The Audus in the public eye

As proposed in this column last week, the death of Prince Abubakar Audu shouldn’t be a reason to rewrite his stories and describe as a fiction all the proven bits of his life as a politician who had had ample opportunity to effect a change. Whether he succeeded in making a difference, shouldn’t be discussed in hushed tones as advocated by the more “spiritual” among us. It should be discussed, verified and documented, even if for just the sake of history.

Of the two scandals witnessed since his death, both around his son, one is a continuation of a chaos launched by his death. The ethnic politics of Kogi State in which the Igala are dominant has been at play in the choice of Audu’s replacement, even though his running mate, James Faleke, has been going from one media house to another screaming injustice in that political process; that he is, in his own interpretation of law and the situations there, duly elected, and waiting to succeed Governor Idris Wada.

The APC, however, ignoring the ethnic voice in the agitation for preferred replacement, chose a member of the long-dominated Ebira as replacement. Some members of the bereaved Igala group wanted Audu’s son, Mohammed, who’s also Faleke’s preference as running mate. And when this didn’t happen, riot happened.
And while the love for Mohammed Audu turned bloody, his younger brother, Mustapha, in the midst of a drearier scandal; an accusation of  rape.

I was with a group of friends, all male, when we read the traumatizing account of the rape told by the victim, a lady who goes by the moniker “Sugabelly” on Twitter.  My hesitation to read the story at the time it began to trend was based on my judgement of the author’s past theatrics and hysterics on the microblogging site, especially her penchant for needlessly vulgar interactions.

I thought that outing was yet another burst of her desperation, the struggle for relevance on social media; that her claim that she had been serially violated by named children of the late Prince Abubakar Audu and their friends was just a fictionalized version of the truth. I was to be driven into a painfully intoxicating narrative, shown how her vulnerability as a 17-year-old was exploited and her humanity abused by a morally loose gang.
It’s easy to feel sorry for a rape victim, for Sugabelly, especially as brothers to sisters and potential fathers to vulnerable girls we’d protect with our lives. But we must also watch our emotions in our rush to sentence the accused as charged without waiting for his own side of the story in this chaotic court of public opinion.
Two of my friends, after reading Sugabelly’s indictment of the beasts that ruined her life, told stories of identification of them as carnally loose monsters by certain exes.

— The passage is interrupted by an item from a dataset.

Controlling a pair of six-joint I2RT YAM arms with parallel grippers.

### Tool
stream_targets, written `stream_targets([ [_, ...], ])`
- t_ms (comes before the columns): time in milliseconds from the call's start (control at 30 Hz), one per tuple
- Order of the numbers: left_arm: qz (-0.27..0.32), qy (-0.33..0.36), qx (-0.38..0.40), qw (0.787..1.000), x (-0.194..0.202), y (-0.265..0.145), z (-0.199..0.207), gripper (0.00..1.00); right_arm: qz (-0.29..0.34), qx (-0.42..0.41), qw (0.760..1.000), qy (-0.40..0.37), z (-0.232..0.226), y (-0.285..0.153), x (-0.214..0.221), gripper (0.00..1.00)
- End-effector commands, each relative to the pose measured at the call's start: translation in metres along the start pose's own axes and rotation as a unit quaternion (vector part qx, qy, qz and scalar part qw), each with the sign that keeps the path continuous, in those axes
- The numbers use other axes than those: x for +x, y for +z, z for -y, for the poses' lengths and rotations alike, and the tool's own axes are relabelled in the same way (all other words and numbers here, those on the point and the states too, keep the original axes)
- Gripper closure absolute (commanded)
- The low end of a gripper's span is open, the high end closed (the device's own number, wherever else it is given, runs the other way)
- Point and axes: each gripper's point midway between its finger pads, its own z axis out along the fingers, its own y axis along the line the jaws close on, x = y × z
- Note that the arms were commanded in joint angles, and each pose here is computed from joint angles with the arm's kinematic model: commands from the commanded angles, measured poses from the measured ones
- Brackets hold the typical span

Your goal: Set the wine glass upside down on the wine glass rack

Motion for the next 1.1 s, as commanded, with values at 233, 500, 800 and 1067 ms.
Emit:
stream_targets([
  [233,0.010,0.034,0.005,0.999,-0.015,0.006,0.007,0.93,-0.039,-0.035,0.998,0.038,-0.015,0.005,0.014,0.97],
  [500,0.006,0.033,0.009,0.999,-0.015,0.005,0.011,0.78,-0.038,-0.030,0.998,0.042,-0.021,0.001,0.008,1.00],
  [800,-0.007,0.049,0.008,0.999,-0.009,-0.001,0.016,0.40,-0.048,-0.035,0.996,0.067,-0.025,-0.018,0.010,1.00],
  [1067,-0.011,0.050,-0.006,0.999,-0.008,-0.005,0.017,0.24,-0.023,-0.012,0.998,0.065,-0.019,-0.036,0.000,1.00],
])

One said his was a youth corps member who served at his firm, and who, on being told she couldn’t be retained, came to his office in the last week of her service and “tampered with her clothes” in a ploy to set him up. It’s the hidden camera in the office that vindicated him. The second chap’s was a girl he ditched for his present wife. In the month running up to his wedding, she sent him a text, threatening to accuse him of rape and ruin his name and his family’s should he go ahead with his proposed marriage. He met the police immediately to get it handled.

My point is, condemnable as rape is, let’s also remind ourselves that allegations are easy to bandy, and if we set a precedent for forming a lynchmob against an accused person, then we are finished as a society. It means every Janet, Amina or Abike could reappear in her man’s life years after an estranged relationship to demonize him, with such accusations becoming the stairways to his fall without being granted a minute to counter the arguments.

We are a sympathetic people, but sympathy too should be rationally applied and not be used in pursuits and promotions of biased advocacies. That one has a famous surname shouldn’t be a reason to deny him or her the privilege to defend himself/herself in this court of sentiments.
Even our rush to judge the Audus, I’ll only stand stand, in sympathy, with the victim until proven otherwise. May God save us from us!